The Dog Throw
A dog barks.
Unseen.
Somewhere, over that way, close by.
First annoyance, then bafflement.
Then frantic.
As if leashed tight to a post, unable to move.
It is six or seven barks, a note of urgency in each one,
echoing the neighborhood, everything else, silent and still.
No birds soar.
No cat struts.
No rat slinks.
No wind sighs.
No child sings.
No dog answers back.
I almost lift tobacco to lip,when
A-half-bark-a-loud-retort-the-tiniest-beginning-of-a-yelp
gunshot
broken sound silence
that never begins and never ends and never is.
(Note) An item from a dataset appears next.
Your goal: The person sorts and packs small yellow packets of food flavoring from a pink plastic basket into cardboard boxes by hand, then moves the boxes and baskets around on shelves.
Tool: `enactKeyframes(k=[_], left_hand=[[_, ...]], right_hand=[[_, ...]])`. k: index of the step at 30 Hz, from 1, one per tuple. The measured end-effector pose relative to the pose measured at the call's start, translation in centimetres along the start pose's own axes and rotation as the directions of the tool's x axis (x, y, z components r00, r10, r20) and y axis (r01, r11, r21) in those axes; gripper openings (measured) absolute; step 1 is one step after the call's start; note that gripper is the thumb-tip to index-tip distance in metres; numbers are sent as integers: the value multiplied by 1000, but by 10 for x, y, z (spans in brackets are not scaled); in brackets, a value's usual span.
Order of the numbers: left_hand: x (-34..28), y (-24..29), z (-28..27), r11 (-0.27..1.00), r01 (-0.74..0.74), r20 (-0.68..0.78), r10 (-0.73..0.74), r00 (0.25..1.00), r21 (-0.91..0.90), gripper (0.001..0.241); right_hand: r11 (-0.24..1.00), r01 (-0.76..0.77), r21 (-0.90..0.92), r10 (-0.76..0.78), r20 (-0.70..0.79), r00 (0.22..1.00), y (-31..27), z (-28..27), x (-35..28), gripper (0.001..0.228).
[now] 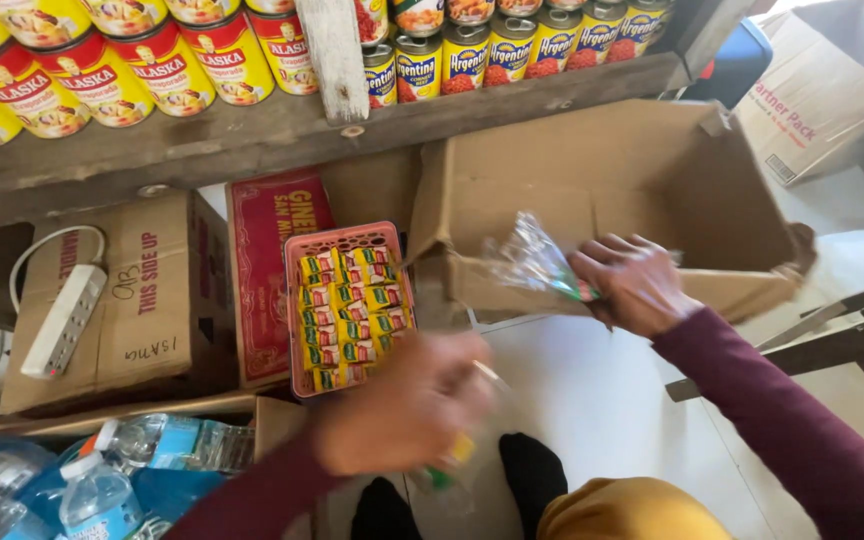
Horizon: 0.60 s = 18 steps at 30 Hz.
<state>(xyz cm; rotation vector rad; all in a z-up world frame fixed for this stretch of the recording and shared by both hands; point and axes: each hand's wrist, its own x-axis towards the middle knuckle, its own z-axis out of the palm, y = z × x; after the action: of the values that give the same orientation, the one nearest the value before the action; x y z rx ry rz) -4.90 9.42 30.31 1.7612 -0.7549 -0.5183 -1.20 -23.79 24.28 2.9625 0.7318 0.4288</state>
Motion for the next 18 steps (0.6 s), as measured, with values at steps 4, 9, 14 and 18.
enactKeyframes(k=[4,9,14,18], left_hand=[[26,-125,100,976,-188,114,175,978,108,26],[45,-232,155,982,-16,167,-15,986,186,27],[59,-285,173,953,137,163,-185,969,272,30],[58,-264,149,840,62,161,-175,971,539,31]], right_hand=[[1000,17,-10,-18,-34,999,-3,19,37,36],[988,94,120,-73,-168,983,21,42,61,34],[996,31,81,-19,-138,990,32,55,70,41],[995,37,90,-14,-253,967,33,76,62,44]])
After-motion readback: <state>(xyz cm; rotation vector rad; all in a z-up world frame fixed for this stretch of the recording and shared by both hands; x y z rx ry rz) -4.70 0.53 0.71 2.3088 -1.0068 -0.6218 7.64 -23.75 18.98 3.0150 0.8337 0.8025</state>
Within which ripples of Time replay and rebound.
And you wait an eternity tick for the future to hit.
And it comes,
a yell, a whoop,
a singularity of terror and pride
that in puddled blood wetly rides
Now I inhale the sacred smoke and sadly sigh.
Watch out for that one, he crossed the line.
He's frenzied now, he's lost, he's gone, forlorn.
A vulture roll, for someone, last throw, snake eyes.
How many unlucky throws get cried before he dies?
Another whispered plume ascends to ride the sky.
Maybe it's time, a walk to take.
I have a dollar, up the hill, a corner store.
A lottery ticket, a chance, a dream, a stake.
poor dog
That's how it is in my neighborhood.
What's it like in yours?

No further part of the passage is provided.